In September North Korea was seen moving at least six of their new high-speed patrol vessels south and basing them near the South Korea sea border. These new patrol boats, whose development began after 2000 and first appeared at sea in the last few years. They vary in size but few appear larger than 500 tons and ten may already be in service. These boats are characterized by stealthy design, high speed (up to 100 kilometers an hour or more) and light armament (autocannon, maybe a 76mm gun plus a few torpedoes or anti-ship missiles.) These new ships have been referred to as VSV (Very Slender Vessels) or the Nongo class.

September 17, 2015: Thailand signed a deal to purchase four South Korean T-50 jet trainers for about $28 million each. The T-50 can also operate as a ground attack aircraft. The four aircraft will be delivered by the end of 2017 and there is an option to buy twenty more. The T-50 will be used for advanced training of pilots for the Jas-39 and F-16 fighters used by the air force.

September 15, 2015: China sent North Korea congratulations on the anniversary of its founding. North Korea played down this message, which in East Asia is seen as disrespectful. This is apparently in reaction to North Korean dismay over a recent show of disrespect by China. This is all about why North Korean leader Kim Jong Un agreed to go to China for the September 3rd parade marking the 70th anniversary of the end of World War II (according to the Chinese Communist Party) but later decided not to show up. The visit was cancelled without explanation. At the end of August Chinese rumors of what happened reached North Korea and rapidly spread. It appears that Kim Jong Un expected to be standing next to Chinese leader Xi on the reviewing stand but was told this was not going to happen. Kim Jong Un took this as an insult and cancelled his visit. China told him this was disrespectful and there would be repercussions. That apparently led to China telling North Korea they were on their own during the August confrontation with South Korea and that forced North Korea to back down. North Korea denies there was any dispute with China over where anyone would stand during the parade but North Koreans believed the “petulant Kim Jong Un” version and Kim Jong Un is not happy about that, especially since the South Korean president attended and was seated close to Xi. China has made it clear that it considers South Korea, now a major trading partner, the more important part of Korea. That relationships has a downside as China is the largest export customer for South Korea and the showdown of the Chinese economy over the last year has caused a recession in South Korea.

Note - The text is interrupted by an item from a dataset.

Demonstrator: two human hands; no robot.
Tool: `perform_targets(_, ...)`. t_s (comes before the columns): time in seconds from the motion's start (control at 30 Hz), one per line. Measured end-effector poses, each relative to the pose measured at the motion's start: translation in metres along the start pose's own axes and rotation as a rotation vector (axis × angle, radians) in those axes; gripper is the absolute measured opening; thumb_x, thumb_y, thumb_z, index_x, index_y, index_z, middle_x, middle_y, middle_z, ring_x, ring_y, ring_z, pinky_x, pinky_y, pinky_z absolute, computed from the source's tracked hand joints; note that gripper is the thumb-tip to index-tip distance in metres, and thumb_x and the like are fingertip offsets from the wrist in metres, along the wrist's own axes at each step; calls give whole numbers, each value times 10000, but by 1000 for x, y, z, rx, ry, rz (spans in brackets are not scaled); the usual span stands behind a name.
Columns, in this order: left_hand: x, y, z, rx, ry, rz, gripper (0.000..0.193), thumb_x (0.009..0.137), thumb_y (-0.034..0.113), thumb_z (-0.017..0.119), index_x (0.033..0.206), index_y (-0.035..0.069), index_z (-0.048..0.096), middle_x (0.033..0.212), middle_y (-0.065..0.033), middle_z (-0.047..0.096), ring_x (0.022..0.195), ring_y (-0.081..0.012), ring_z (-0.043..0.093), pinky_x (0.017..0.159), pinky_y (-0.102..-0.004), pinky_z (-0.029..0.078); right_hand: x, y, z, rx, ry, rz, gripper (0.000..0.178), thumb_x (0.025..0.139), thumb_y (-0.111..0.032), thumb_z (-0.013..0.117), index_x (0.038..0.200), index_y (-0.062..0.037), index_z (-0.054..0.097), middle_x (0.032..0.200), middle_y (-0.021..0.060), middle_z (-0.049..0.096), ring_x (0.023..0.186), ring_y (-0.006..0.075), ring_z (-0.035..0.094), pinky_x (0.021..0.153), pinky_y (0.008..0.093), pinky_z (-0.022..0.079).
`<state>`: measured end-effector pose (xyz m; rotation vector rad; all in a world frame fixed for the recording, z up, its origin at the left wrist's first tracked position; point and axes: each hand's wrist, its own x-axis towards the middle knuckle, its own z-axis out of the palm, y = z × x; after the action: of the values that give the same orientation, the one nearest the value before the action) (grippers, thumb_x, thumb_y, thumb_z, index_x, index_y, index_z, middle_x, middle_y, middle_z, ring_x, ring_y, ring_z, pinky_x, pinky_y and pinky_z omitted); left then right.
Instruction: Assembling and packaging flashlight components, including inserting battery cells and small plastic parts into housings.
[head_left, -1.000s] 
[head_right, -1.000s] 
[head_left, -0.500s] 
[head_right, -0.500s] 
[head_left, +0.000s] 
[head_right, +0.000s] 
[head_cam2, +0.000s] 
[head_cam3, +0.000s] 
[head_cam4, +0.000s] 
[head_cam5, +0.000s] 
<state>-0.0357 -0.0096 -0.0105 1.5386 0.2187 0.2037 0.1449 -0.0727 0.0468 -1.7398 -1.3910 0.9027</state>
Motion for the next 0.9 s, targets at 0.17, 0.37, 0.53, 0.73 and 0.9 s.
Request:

September 14, 2015: China ordered safety checks on all facilities handling nuclear materials. The military has a good safety record with nuclear material but nuclear power plants and the use of nuclear materials in medicine is another matter. The power reactor risk has long been recognized and in 2009 South Korea completed delivery of its first nuclear power reactor to China. This was part of an effort to get away from dangerous Russian designs that China had been using for decades. South Korean Doosan Heavy Industries had this 600 megawatt reactor on line by 2012. Firms like Doosan have been selling China power plant components for years, but this was the first sale of a complete nuclear power plant. Currently China has 21 reactors producing electricity, with another 28 planned or under construction. China has about fifty power, research and medical nuclear facilities in operation. Existing nuclear power plants only provide about two percent of electricity, and China wants to increase that in order to reduce pollution (80 percent of current electricity is produced by burning coal.) The goal is to have nuclear plants producing six percent of electricity by 2020. Meanwhile nuclear power produces 29 percent of South Korean electricity, 20 percent of the American electricity and 74 percent in France.